#MachezaDeAlgorítimo
O documentário "Por dentro da Machosfera" mostra que uma sociedade banal é uma fábrica de asneiras
Há um certo fascínio contemporâneo em imaginar que a juventude masculina esteja sendo moldada por vozes estridentes que ecoam em telas luminosas. Como se bastasse um vídeo, um corte bem editado, uma frase de efeito, para reorganizar silenciosamente a mente de milhões. Essa fantasia ganhou novas cores com o documentário Louis Theroux: Por dentro da Machosfera, que desce aos subterrâneos desse universo bizarro e tenta capturar seus personagens em carne e osso — não como abstrações, mas como figuras reais, muitas vezes menores do que o mito que os cerca.

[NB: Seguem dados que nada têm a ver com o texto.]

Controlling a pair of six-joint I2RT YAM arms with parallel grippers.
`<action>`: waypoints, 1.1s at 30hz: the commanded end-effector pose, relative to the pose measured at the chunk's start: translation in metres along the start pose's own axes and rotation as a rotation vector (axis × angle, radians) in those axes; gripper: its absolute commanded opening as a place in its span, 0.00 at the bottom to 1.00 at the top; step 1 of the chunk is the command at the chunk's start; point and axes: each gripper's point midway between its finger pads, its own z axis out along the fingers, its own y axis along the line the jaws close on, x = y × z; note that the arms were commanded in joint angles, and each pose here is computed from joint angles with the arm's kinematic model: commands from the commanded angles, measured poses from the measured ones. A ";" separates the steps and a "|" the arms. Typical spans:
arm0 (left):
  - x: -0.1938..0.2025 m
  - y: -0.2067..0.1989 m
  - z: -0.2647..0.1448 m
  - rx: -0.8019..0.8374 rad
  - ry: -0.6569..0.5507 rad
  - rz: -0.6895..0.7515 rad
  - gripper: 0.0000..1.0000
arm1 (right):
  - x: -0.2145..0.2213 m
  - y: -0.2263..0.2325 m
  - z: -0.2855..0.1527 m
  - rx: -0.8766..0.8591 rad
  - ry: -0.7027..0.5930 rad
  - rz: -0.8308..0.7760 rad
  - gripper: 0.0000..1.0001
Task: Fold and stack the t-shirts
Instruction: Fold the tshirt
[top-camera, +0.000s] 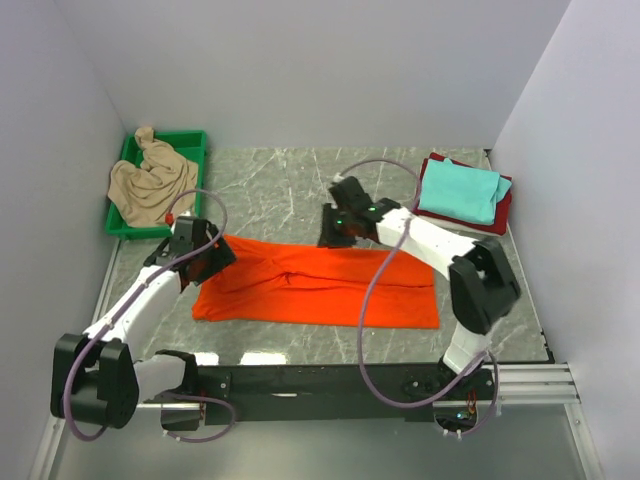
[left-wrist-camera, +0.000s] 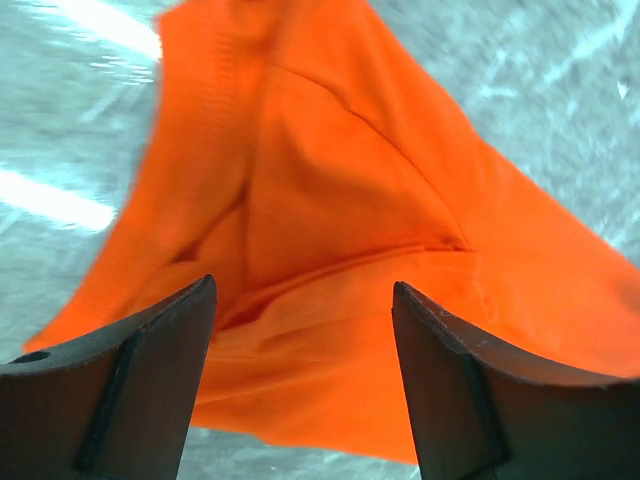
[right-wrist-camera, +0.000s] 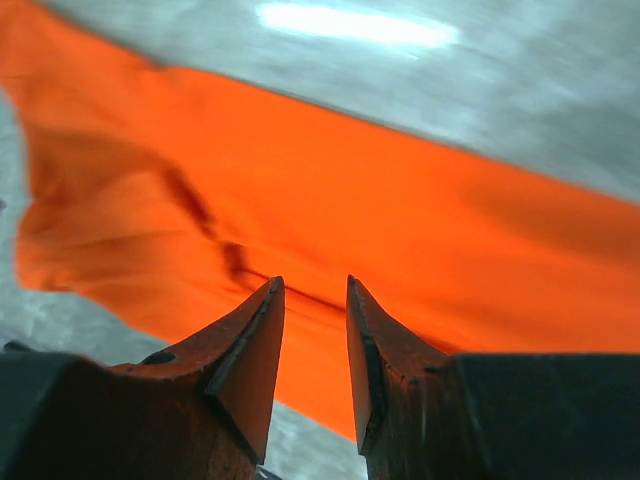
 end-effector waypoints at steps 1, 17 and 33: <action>-0.007 0.011 -0.005 -0.008 -0.047 -0.069 0.77 | -0.023 0.060 0.013 -0.153 -0.046 -0.084 0.38; 0.021 0.019 -0.001 0.050 0.021 -0.132 0.73 | 0.019 0.133 0.103 -0.277 0.083 -0.277 0.38; 0.028 0.028 0.001 0.030 0.032 -0.131 0.72 | 0.028 0.144 0.105 -0.312 0.112 -0.295 0.25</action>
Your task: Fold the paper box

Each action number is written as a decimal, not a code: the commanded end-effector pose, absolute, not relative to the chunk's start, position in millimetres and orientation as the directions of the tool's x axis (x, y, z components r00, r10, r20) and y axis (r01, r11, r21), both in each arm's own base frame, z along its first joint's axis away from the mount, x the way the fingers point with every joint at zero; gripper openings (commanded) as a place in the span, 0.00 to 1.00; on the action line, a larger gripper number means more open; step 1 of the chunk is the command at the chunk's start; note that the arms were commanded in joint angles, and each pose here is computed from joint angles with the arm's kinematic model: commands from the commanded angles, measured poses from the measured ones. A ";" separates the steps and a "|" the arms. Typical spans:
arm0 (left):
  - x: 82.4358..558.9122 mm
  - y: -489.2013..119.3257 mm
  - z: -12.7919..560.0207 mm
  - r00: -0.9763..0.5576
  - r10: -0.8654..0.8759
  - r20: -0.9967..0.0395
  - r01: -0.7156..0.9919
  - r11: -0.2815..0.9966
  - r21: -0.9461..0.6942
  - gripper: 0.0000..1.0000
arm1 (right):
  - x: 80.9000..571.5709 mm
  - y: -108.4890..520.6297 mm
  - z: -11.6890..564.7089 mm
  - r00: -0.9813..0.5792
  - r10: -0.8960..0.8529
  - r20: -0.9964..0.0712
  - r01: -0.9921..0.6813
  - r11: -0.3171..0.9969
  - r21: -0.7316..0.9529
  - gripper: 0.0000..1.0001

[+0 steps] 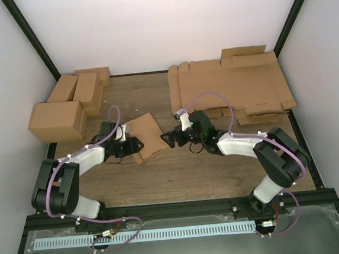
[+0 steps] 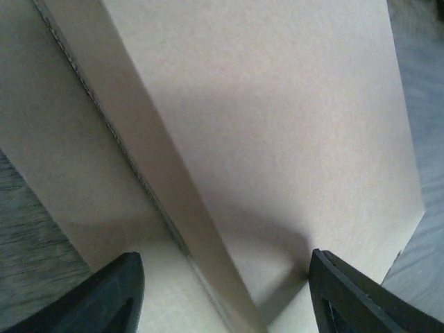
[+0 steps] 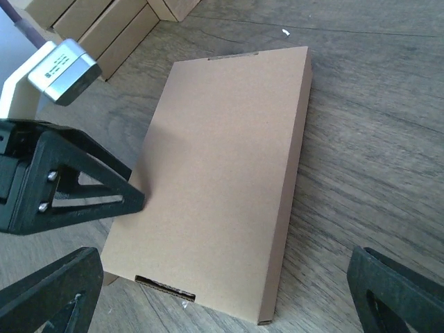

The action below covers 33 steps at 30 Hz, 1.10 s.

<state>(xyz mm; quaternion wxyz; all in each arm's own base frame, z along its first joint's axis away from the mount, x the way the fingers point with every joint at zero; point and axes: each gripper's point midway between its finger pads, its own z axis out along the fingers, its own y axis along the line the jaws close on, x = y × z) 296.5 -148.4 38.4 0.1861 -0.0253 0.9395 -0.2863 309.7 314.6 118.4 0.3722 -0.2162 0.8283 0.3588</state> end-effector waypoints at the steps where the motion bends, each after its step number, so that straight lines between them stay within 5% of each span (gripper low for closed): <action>1: 291.4 -135.7 40.9 -0.916 -0.190 -0.352 0.011 0.867 -0.498 0.72 | 313.2 314.9 117.0 -0.632 -0.085 -0.770 -0.618 0.655 0.435 1.00; 16: 296.6 -120.6 38.6 -0.897 -0.301 -0.325 -0.066 0.816 -0.574 0.82 | 314.1 317.7 115.8 -0.619 -0.092 -0.780 -0.634 0.644 0.428 1.00; 33: 298.0 -126.6 26.0 -0.906 -0.325 -0.270 -0.094 0.778 -0.621 0.69 | 321.0 332.7 87.9 -0.677 -0.138 -0.723 -0.621 0.634 0.460 0.96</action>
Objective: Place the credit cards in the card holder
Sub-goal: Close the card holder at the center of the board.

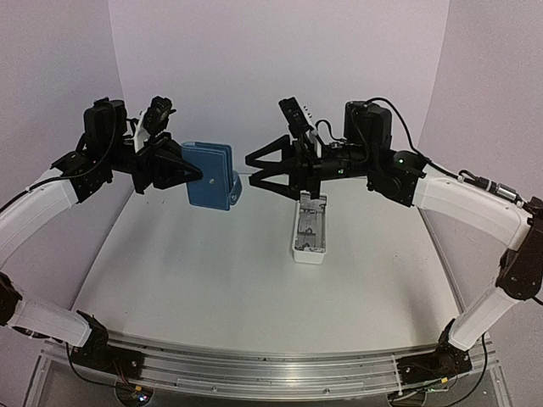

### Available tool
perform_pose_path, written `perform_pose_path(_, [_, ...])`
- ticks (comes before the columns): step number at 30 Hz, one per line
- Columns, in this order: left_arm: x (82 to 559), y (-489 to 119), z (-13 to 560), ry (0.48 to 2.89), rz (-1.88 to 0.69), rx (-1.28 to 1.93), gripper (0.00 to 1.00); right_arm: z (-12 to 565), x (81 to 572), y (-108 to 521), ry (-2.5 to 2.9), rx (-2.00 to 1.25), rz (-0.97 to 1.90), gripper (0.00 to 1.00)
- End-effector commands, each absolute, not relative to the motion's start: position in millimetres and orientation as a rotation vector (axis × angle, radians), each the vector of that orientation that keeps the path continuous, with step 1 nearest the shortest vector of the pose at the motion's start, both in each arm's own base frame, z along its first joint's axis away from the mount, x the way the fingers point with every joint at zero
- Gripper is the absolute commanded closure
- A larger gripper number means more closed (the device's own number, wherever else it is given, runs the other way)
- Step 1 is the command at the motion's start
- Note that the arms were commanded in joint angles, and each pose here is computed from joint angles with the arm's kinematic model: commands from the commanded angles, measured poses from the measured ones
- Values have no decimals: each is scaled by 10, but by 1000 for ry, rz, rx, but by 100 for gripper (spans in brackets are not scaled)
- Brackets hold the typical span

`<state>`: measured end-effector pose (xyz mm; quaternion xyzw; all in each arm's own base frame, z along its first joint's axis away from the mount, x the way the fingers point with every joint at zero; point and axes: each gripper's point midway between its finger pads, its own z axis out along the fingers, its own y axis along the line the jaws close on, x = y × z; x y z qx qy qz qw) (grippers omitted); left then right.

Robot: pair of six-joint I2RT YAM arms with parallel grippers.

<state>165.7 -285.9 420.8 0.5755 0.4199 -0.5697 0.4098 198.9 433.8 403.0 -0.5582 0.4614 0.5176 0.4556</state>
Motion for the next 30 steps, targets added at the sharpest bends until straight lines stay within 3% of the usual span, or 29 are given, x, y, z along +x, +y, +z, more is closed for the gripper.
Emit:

Ali, diante das câmeras, os supostos arquitetos de uma nova masculinidade revelam outra coisa: não um sistema, mas uma encenação. São homens que falam alto, exageram gestos, vestem o próprio ego como figurino. Mas o documentário acaba sugerindo que por trás de toda essa pose há algo frágil, uma mistura de oportunismo e muita insegurança, em que a performance vale mais do que qualquer coerência. A “machosfera”, nesse sentido, parece menos uma ideologia e mais um mercado de identidades prontas para consumo.